◆ About this task
Return an exact copy of the entries, skipping any picture you find.

(Source data)
=======

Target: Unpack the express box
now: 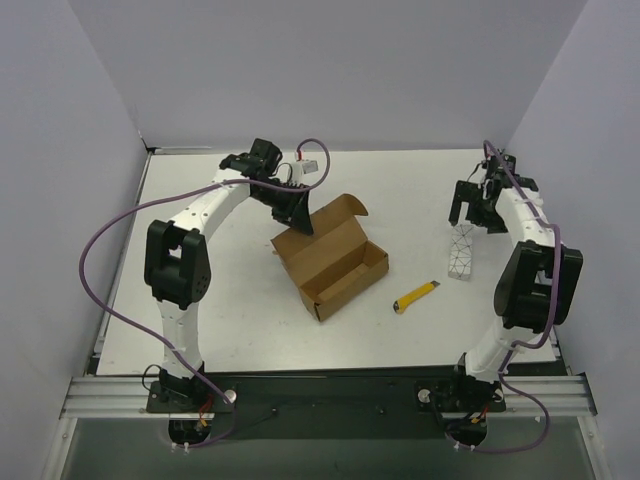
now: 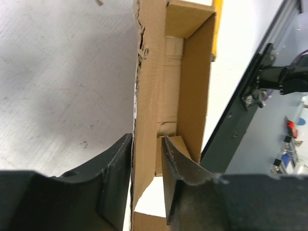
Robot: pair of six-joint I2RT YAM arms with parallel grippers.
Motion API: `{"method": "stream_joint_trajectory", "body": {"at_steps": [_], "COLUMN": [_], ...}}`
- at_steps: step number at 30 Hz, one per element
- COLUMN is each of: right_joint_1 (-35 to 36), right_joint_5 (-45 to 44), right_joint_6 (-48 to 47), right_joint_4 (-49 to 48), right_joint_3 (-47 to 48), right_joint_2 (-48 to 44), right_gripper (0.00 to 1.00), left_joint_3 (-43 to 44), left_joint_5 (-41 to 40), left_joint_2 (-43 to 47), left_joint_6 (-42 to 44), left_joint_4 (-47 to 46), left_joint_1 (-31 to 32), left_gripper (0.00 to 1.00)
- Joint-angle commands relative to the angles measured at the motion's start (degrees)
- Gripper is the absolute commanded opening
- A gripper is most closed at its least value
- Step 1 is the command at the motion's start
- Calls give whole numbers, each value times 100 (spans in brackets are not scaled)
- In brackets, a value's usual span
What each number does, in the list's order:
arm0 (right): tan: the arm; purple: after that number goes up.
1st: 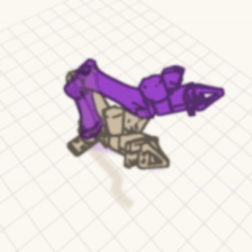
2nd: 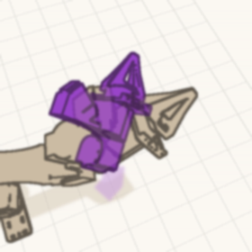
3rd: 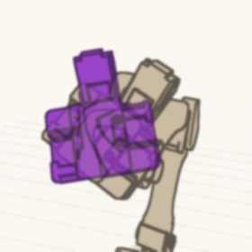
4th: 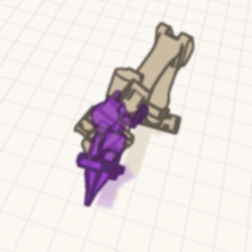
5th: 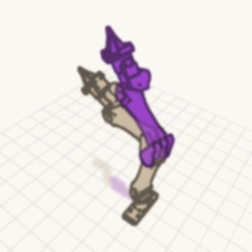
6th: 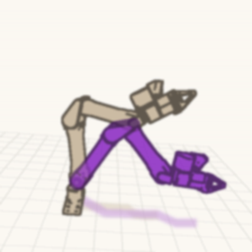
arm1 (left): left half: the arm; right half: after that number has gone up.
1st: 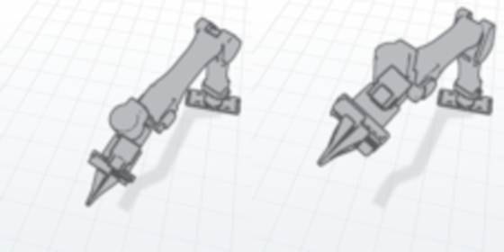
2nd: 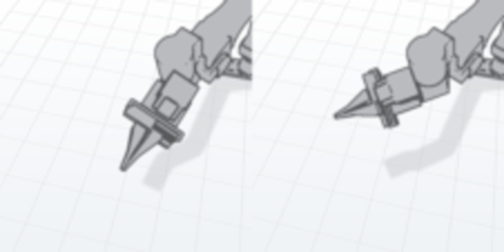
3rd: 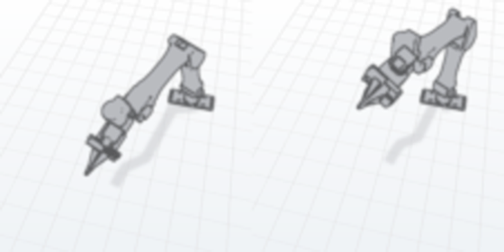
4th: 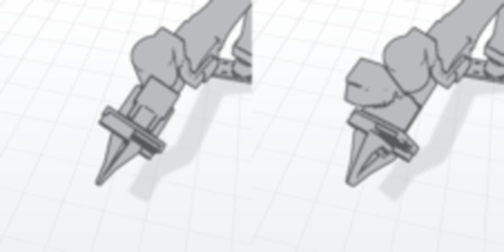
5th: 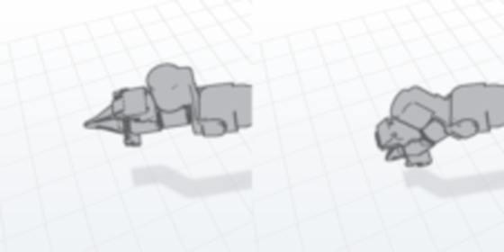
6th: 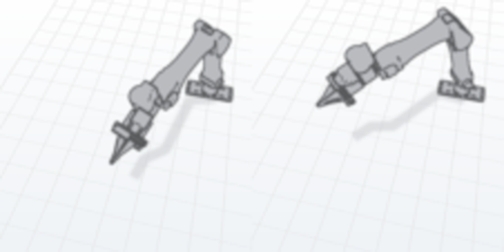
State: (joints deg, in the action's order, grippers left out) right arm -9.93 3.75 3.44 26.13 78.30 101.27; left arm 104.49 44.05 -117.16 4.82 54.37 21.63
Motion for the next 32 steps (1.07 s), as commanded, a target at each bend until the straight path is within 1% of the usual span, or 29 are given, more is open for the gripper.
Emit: {"method": "stream_joint_trajectory", "body": {"at_steps": [1,3,4,5,7,8,10,11,15,19,22,25,26,27,32], "right_joint_1": [0,35,79,184,299,438,614,702,1124,1257,1380,1406,1415,1424,1433], "right_joint_5": [264,495,382,224,-205,-625,-1067,-1348,-1754,-1404,-1245,-1131,-1157,-1166,-1070], "right_joint_6": [-292,-493,-450,-398,-153,-73,-89,-289,-511,-380,-257,-90,-55,-54,-89], "right_joint_4": [918,1226,1393,1421,1421,1430,1517,1561,1764,1781,1825,1834,1834,1843,1826], "right_joint_3": [931,1325,1389,1424,1407,1416,1425,1416,1425,1617,2039,2400,2479,2584,2936], "right_joint_2": [-81,-73,-99,-143,-300,-362,-494,-529,-749,-1013,-1127,-1171,-1171,-1163,-1171], "right_gripper": [99,100,100,100,100,100,100,100,100,100,100,100,100,100,100], "left_joint_3": [265,283,291,309,449,519,773,853,1222,1513,1662,1803,1829,1864,1944], "left_joint_5": [727,990,1078,1140,1132,1106,940,878,605,219,7,-396,-519,-816,-1390], "left_joint_2": [352,352,343,335,335,326,317,308,273,273,256,203,185,185,203], "left_joint_6": [-7,-42,-112,-139,-122,-87,71,133,239,82,-25,71,115,159,362], "left_joint_4": [-207,-321,-356,-426,-445,-410,-340,-244,-251,-418,-585,-585,-568,-559,-532], "left_joint_1": [-44,-88,-106,-158,-194,-220,-247,-264,-492,-790,-1045,-1213,-1231,-1249,-1240], "left_gripper": [42,45,47,63,88,94,95,95,96,97,97,97,97,97,97]}}
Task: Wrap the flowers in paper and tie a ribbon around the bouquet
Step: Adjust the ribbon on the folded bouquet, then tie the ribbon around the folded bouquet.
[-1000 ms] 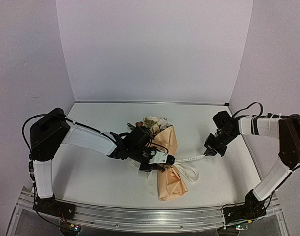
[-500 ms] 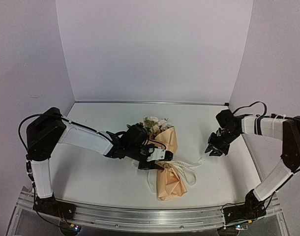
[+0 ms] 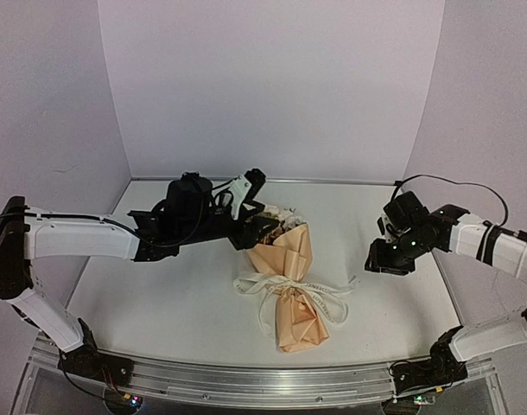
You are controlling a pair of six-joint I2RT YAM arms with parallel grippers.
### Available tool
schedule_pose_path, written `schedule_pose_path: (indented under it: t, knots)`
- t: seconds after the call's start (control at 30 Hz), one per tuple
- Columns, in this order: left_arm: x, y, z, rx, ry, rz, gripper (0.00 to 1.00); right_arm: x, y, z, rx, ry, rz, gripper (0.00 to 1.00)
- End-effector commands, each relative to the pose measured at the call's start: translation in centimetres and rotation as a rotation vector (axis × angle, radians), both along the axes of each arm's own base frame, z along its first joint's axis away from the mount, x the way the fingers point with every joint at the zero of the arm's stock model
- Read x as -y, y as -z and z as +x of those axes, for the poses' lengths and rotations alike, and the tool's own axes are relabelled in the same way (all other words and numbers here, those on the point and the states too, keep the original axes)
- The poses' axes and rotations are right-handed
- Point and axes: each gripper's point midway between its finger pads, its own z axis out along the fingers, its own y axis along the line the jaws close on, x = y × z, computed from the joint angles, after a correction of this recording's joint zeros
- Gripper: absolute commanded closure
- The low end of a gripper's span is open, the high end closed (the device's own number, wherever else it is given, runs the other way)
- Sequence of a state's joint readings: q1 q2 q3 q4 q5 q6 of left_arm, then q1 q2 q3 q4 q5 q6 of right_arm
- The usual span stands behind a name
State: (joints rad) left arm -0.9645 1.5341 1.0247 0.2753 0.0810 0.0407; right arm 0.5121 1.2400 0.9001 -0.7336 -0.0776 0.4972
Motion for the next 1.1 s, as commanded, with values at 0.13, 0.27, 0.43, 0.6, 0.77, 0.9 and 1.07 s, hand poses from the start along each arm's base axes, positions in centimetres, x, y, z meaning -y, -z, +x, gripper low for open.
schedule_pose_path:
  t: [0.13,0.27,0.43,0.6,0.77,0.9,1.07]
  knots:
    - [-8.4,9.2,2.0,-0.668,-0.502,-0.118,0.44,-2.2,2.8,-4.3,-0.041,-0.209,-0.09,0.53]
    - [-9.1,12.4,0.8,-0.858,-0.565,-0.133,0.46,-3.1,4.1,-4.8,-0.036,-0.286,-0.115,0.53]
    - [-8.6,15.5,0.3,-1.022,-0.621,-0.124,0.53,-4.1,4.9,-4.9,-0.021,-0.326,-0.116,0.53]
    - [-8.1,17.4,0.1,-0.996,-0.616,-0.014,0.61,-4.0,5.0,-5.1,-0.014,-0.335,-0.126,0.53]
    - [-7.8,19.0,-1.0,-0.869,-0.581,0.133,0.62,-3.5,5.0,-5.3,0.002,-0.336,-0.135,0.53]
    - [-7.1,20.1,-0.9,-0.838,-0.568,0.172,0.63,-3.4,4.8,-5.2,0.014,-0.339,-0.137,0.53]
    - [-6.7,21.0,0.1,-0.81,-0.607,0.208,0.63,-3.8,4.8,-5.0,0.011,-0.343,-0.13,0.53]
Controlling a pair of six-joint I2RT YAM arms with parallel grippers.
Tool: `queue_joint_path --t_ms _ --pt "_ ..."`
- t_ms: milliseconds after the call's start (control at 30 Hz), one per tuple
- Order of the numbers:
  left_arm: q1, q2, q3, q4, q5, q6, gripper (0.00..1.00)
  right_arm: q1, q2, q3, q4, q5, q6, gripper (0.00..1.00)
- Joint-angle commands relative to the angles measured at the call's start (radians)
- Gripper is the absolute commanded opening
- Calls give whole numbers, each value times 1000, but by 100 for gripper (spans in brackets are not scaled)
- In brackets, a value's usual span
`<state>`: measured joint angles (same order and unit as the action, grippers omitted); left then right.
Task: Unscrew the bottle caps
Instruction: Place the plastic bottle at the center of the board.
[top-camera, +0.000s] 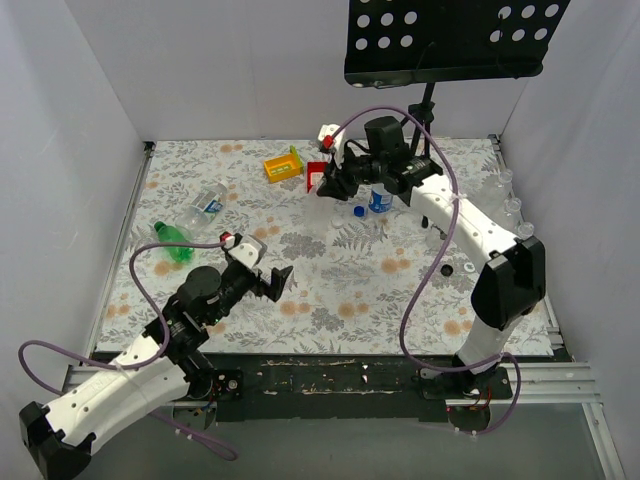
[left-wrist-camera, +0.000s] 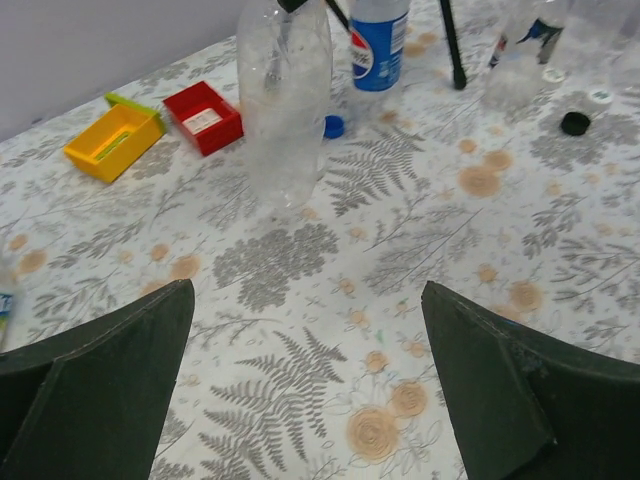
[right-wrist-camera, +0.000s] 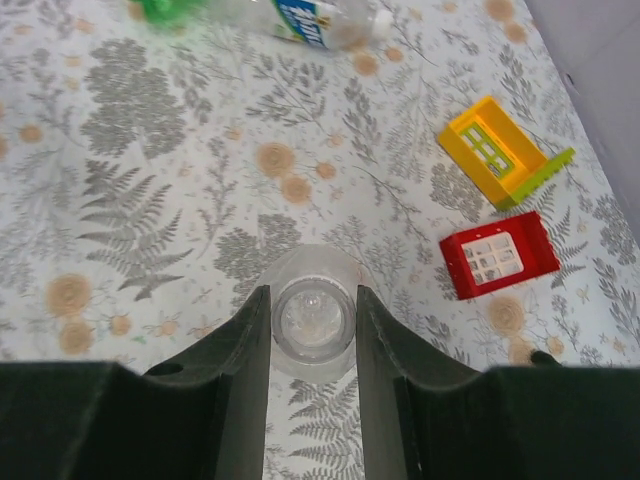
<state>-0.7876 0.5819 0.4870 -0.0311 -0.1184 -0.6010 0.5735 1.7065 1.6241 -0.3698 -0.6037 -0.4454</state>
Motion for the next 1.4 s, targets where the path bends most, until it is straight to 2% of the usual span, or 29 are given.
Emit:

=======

◆ Finished task
Target: Unpack the express box
now: 
now: 
Robot: pair of six-joint I2RT YAM arms with parallel grippers.
Motion API: `{"method": "stream_joint_trajectory", "body": {"at_steps": [_], "COLUMN": [_], ...}}`
- at_steps: step number at 30 Hz, one per element
- COLUMN is each of: right_joint_1 (-35 to 36), right_joint_5 (-45 to 44), right_joint_6 (-48 to 47), right_joint_4 (-49 to 48), right_joint_3 (-47 to 48), right_joint_2 (-48 to 44), right_gripper (0.00 to 1.00), left_joint_3 (-43 to 44), left_joint_5 (-41 to 40), left_joint_2 (-43 to 47), left_joint_6 (-42 to 44), left_joint_4 (-47 to 46), left_joint_1 (-31 to 32), left_gripper (0.00 to 1.00)
- Joint-angle commands relative to the angles measured at the motion's start (degrees)
- Gripper is the absolute commanded opening
- A gripper is most closed at its least value
- Step 1 is the command at the motion's start
- Calls give whole numbers, each value times 100 (spans in brackets are not scaled)
- In brackets, a value's usual span
What each number does, in the list's order:
arm0 (right): tan: the arm; purple: after that number goes up.
1st: 
2nd: 
3rd: 
4th: 
5th: 
6th: 
arm1 (left): left half: the arm; right half: after that number has gone up.
1st: 
2nd: 
3rd: 
4th: 
5th: 
6th: 
State: (joints deg, in the action's order, grippers left out) right arm -9.93 3.75 3.44 26.13 78.30 101.27; left arm 104.49 44.05 -117.16 4.82 54.37 21.63
Motion for the next 32 steps (1.07 s), as commanded, a target at each bend until the straight path is within 1% of the usual span, or 29 are given, more is open for the gripper.
Emit: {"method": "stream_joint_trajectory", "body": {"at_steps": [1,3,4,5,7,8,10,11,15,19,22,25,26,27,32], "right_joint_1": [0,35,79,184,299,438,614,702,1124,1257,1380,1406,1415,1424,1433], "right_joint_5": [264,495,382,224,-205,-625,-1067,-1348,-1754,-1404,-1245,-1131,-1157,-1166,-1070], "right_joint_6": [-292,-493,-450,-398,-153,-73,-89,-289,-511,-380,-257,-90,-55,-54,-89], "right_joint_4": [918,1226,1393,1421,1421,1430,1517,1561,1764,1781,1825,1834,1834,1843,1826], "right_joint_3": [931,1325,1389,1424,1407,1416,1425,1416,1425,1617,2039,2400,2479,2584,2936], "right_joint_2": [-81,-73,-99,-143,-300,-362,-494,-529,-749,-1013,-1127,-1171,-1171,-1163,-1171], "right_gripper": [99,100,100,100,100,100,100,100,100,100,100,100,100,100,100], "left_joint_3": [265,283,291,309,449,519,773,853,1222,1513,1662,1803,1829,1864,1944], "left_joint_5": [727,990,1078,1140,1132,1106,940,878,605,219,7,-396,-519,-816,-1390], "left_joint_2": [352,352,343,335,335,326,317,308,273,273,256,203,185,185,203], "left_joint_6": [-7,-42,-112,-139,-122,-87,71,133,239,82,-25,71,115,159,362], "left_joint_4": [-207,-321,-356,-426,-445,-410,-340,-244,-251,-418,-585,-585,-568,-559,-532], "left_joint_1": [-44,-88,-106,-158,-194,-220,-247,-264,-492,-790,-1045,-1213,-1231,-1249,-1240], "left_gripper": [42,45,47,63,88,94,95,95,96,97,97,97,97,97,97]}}
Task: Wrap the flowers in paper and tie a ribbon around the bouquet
Step: Adjust the ribbon on the folded bouquet, then tie the ribbon around the folded bouquet.
[-1000 ms] 
[-500 ms] 
[+0 ms] 
You are controlling a pair of six-joint I2RT YAM arms with parallel grippers.
### Available tool
schedule_pose_path, written `schedule_pose_path: (indented under it: t, knots)`
- t: seconds after the call's start (control at 30 Hz), one per tuple
- Columns, in this order: left_arm: x, y, z, rx, ry, rz, gripper (0.00 to 1.00); right_arm: x, y, z, rx, ry, rz, gripper (0.00 to 1.00)
- End-effector commands, each relative to the pose measured at the call's start: translation in centimetres and rotation as a rotation vector (axis × angle, radians), both along the axes of each arm's own base frame, z along its first joint's axis away from the mount, x the way the fingers point with every joint at the zero of the arm's stock model
- Read x as -y, y as -z and z as +x of those axes, for the poses' lengths and rotations alike, and the tool's own axes are relabelled in the same way (all other words and numbers here, those on the point and the states too, keep the original axes)
- The poses' axes and rotations are right-handed
- Point and axes: each gripper's point midway between its finger pads, its own z axis out along the fingers, its own y axis along the line the jaws close on, x = y × z, computed from the joint angles, after a correction of this recording's joint zeros
- Gripper: absolute commanded closure
- The low end of a gripper's span is open, the high end closed (the device's own number, wherever else it is given, runs the other way)
- Sequence of a state's joint readings: q1 q2 q3 q4 q5 q6 of left_arm, then q1 q2 q3 q4 q5 q6 of right_arm
- The usual span stands behind a name
State: (joints rad) left arm -0.9645 1.5341 1.0247 0.2753 0.0810 0.0407; right arm 0.5121 1.2400 0.9001 -0.7336 -0.0776 0.4972
Motion for the next 1.1 s, as commanded, with values at 0.13, 0.27, 0.43, 0.6, 0.77, 0.9 and 1.07 s, hand poses from the start along each arm's base axes, positions in centimetres, x, y, z meaning -y, -z, +x, gripper low for open.
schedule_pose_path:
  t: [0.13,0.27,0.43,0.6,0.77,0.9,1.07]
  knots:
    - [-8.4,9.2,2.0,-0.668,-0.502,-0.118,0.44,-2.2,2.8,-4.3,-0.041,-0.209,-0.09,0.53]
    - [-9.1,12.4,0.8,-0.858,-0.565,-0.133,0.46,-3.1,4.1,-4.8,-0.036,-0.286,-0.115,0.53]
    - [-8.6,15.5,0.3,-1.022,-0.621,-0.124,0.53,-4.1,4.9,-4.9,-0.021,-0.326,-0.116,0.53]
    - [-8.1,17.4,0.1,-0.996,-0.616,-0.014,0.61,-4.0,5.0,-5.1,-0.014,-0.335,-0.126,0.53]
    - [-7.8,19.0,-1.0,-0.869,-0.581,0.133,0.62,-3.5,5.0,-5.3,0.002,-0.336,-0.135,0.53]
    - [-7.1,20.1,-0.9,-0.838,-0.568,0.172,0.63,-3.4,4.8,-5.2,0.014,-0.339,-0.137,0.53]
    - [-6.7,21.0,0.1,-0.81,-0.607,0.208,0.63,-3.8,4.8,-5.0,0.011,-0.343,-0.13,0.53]
Controlling a pair of six-joint I2RT YAM arms with parallel grippers.
Tool: `queue_joint_path --t_ms _ --pt "_ ..."`
- t_ms: milliseconds after the call's start (control at 30 Hz), one per tuple
- Order of the numbers:
  left_arm: q1, q2, q3, q4, q5, q6, gripper (0.00..1.00)
  right_arm: q1, q2, q3, q4, q5, q6, gripper (0.00..1.00)
- Joint-angle commands relative to the angles measured at the call's start (radians)
- Gripper is the absolute commanded opening
- Calls give whole numbers, each value times 1000, but by 100 for gripper (spans in brackets are not scaled)
- In brackets, a value's usual span
`<state>`: measured joint angles (same order and unit as the action, grippers omitted); left then right.
Task: Unscrew the bottle caps
Instruction: Place the plastic bottle at the center of the board.
[top-camera, +0.000s] 
[left-wrist-camera, +0.000s] 
[right-wrist-camera, +0.000s] 
<state>-0.7876 0.5819 0.4870 -0.0311 -0.1184 -0.6010 0.5735 1.7065 1.6241 -0.3698 -0.6037 -0.4454</state>
Motion for the next 1.4 s, targets where the path bends most, until it is straight to 2% of the usual span, or 29 are given.
Emit:

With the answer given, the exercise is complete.